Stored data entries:
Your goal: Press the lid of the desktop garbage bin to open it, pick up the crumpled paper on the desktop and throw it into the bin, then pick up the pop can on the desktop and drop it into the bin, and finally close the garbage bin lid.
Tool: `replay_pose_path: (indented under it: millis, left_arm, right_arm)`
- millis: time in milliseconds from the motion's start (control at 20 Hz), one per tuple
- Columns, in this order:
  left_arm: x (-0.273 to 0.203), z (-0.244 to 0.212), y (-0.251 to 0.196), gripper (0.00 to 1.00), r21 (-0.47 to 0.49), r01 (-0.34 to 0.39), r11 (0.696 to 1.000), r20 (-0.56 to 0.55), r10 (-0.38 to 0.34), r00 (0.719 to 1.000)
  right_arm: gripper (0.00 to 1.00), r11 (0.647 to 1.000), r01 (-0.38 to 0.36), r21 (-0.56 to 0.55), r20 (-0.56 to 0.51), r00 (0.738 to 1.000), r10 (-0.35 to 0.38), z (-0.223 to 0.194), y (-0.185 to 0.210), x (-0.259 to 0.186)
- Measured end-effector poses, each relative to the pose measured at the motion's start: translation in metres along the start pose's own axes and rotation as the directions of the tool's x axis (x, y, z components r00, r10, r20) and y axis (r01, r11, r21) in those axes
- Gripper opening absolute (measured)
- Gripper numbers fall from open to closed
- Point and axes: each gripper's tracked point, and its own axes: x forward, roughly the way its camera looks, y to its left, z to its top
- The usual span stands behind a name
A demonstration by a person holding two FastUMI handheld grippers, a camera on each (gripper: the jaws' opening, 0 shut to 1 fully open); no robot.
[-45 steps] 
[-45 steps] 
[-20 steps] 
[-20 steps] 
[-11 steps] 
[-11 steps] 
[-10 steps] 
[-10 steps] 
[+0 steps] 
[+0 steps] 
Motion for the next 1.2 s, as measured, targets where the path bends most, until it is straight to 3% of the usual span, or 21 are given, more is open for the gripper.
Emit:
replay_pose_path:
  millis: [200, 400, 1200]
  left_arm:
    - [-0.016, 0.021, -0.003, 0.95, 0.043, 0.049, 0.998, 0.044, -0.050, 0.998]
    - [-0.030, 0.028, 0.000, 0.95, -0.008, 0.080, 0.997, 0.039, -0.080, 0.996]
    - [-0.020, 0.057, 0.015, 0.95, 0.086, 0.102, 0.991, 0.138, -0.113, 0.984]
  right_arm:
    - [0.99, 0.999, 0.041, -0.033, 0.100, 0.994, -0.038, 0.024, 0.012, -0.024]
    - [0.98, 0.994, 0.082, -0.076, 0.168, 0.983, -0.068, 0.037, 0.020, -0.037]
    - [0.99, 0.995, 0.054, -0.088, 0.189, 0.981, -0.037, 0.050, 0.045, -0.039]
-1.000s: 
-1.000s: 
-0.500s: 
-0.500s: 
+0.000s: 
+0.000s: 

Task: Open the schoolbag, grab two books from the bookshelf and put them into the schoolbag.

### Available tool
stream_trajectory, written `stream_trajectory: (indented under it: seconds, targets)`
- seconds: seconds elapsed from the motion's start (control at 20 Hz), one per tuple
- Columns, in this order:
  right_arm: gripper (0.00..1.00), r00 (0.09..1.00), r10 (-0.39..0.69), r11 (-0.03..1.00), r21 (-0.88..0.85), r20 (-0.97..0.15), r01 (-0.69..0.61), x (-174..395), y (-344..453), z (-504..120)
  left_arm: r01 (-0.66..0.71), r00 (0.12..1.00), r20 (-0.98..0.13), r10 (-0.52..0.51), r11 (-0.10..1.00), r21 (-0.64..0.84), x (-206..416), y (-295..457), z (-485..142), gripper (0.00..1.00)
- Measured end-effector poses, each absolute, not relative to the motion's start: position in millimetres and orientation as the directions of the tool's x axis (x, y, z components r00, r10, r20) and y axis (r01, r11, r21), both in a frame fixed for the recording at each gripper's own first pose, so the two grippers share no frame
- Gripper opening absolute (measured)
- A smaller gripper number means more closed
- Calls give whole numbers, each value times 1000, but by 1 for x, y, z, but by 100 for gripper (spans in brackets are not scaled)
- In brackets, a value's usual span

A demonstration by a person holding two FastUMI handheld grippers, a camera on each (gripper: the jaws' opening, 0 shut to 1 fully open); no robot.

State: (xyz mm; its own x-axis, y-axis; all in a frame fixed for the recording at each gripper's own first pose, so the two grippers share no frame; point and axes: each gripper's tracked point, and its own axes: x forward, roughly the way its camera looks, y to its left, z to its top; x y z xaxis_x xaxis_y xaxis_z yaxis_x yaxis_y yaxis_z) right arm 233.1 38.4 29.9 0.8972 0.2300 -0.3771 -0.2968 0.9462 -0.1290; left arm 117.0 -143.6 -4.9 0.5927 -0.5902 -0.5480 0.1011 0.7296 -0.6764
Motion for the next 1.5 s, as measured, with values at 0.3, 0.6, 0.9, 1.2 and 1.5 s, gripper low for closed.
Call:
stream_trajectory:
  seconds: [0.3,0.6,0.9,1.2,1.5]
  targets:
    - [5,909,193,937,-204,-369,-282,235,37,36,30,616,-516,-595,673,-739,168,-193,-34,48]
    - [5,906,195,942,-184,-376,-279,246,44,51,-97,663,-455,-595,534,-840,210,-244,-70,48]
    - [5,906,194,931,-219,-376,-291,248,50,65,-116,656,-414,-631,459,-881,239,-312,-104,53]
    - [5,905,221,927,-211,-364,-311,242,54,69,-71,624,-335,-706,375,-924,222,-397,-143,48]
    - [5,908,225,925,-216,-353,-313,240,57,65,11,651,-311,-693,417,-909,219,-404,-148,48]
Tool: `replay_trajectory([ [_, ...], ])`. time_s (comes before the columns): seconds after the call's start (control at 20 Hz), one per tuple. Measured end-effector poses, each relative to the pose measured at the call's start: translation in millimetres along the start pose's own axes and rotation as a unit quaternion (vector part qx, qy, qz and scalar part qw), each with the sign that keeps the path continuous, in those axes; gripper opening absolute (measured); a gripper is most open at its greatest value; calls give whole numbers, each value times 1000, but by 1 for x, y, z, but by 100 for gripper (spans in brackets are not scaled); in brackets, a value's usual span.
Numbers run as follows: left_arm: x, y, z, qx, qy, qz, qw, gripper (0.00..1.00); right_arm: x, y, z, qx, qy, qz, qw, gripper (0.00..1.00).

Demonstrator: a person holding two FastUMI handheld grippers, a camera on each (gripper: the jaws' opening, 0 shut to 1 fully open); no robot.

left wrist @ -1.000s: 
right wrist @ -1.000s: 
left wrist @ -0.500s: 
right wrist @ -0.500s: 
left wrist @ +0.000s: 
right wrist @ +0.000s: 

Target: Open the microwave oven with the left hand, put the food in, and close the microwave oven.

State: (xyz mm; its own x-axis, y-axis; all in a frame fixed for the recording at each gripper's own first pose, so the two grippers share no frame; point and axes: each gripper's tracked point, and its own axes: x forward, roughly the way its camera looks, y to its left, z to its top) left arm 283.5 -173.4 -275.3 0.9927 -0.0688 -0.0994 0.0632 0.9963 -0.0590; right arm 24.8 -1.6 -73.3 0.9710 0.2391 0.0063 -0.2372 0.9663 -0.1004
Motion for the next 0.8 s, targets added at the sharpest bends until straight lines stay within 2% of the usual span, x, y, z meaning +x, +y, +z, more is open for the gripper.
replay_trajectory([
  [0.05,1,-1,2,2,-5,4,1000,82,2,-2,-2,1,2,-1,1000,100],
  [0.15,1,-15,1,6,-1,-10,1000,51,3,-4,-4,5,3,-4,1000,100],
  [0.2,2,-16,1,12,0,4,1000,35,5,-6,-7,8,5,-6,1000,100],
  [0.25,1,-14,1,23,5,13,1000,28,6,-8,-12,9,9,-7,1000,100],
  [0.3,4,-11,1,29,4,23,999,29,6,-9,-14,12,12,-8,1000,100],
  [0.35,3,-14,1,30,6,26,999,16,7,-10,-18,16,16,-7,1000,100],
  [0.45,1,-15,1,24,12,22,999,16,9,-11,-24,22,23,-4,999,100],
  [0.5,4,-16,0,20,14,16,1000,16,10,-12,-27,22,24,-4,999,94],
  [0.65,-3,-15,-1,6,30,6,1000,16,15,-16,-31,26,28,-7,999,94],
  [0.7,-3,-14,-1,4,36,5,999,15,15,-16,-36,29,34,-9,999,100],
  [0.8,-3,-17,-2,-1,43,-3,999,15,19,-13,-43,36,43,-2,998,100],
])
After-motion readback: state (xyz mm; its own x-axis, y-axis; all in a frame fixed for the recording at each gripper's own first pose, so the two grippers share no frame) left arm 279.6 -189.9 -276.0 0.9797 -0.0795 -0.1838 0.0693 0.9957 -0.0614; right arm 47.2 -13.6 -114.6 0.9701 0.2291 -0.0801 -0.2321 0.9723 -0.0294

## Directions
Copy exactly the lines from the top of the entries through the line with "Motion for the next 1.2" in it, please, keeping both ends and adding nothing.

## Response to this task
Your goal: Press the lid of the desktop garbage bin to open it, pick up the crumpled paper on the desktop and throw it into the bin, then pick up the pop can on the desktop and drop it into the bin, and finally close the garbage bin lid.
Tool: `replay_pose_path: (indented under it: millis, left_arm, right_arm)`
- millis: time in milliseconds from the motion's start (control at 20 Hz), one per tuple
- Columns, in this order:
  left_arm: x (-0.273 to 0.203), z (-0.244 to 0.212), y (-0.251 to 0.196), gripper (0.00 to 1.00), r21 (-0.47 to 0.49), r01 (-0.34 to 0.39), r11 (0.696 to 1.000), r20 (-0.56 to 0.55), r10 (-0.38 to 0.34), r00 (0.719 to 1.000)
  right_arm: gripper (0.00 to 1.00), r11 (0.647 to 1.000), r01 (-0.38 to 0.36), r21 (-0.56 to 0.55), r20 (-0.56 to 0.51), r00 (0.738 to 1.000), r10 (-0.35 to 0.38), z (-0.223 to 0.194), y (-0.185 to 0.210), x (-0.259 to 0.186)
- Measured end-effector poses, each relative to the pose measured at the motion's start: translation in metres along the start pose's own axes and rotation as the directions of the tool's x axis (x, y, z components r00, r10, r20) and y axis (r01, r11, r21) in those axes
- Gripper opening absolute (measured)
- Gripper numbers fall from open to closed
- Point and axes: each gripper's tracked point, and its own axes: x forward, roughly the way its camera looks, y to its left, z to its top
- The usual span stands behind a name
A demonstration by a person holding two FastUMI handheld grippers, a camera on each (gripper: the jaws' opening, 0 shut to 1 fully open); no robot.
[-45 steps] 
[-45 steps] 
[-20 steps] 
[-20 steps] 
[-11 steps] 
[-11 steps] 
[-10 steps] 
[-10 steps] 
[+0 steps] 
[+0 steps] 
Motion for the next 1.2 s, as measured, targets where the path bends most, until it is straight to 3% of the usual span, or 21 are given, more is open for the gripper.

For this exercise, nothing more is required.